DATA EXCERPT ▸
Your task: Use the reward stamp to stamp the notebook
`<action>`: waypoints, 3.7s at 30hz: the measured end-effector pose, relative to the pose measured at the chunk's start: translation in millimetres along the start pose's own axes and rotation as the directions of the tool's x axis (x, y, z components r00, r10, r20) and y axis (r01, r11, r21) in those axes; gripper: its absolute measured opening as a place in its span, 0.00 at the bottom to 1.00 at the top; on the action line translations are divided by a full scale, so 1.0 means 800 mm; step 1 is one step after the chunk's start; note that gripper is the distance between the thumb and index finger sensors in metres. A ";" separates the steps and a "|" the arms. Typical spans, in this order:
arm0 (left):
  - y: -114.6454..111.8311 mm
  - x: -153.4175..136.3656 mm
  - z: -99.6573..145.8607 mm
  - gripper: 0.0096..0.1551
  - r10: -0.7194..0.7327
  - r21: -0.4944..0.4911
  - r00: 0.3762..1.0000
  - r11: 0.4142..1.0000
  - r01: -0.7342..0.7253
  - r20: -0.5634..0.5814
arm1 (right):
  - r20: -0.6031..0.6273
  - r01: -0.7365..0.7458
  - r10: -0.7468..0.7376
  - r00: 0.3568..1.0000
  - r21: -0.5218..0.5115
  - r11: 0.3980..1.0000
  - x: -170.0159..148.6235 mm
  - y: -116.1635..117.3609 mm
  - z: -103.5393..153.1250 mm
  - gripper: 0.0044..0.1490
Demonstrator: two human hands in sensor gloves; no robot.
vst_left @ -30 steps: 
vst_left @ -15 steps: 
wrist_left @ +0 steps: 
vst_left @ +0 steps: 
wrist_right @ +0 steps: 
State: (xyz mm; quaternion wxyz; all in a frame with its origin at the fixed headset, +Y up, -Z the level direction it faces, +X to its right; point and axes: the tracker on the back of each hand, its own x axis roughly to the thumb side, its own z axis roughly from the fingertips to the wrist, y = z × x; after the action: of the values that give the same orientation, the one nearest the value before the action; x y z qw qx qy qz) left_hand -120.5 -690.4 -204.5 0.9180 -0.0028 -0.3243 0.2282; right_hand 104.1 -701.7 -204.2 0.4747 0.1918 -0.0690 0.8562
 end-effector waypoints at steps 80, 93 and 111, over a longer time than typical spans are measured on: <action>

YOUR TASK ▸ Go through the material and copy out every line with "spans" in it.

TASK RESPONSE ▸
`<action>`: waypoints, 3.7s at 30hz: the measured end-effector pose, relative to the pose measured at the chunk's start: translation in millimetres along the start pose's own axes and rotation as the directions of the tool's x axis (x, y, z components r00, r10, r20) and y axis (r01, r11, r21) in those axes; gripper: its absolute measured opening as a place in its span, 0.00 at the bottom to 1.00 at the top; on the action line translations are divided by a full scale, so 1.0 means 800 mm; step 1 is one step after the chunk's start; note that gripper is the distance between the thumb and index finger sensors in metres. A ";" separates the steps and a "|" the arms. Typical spans, in this order:
 end-effector waypoints at steps 80, 93 and 111, over a longer time than typical spans are measured on: <action>

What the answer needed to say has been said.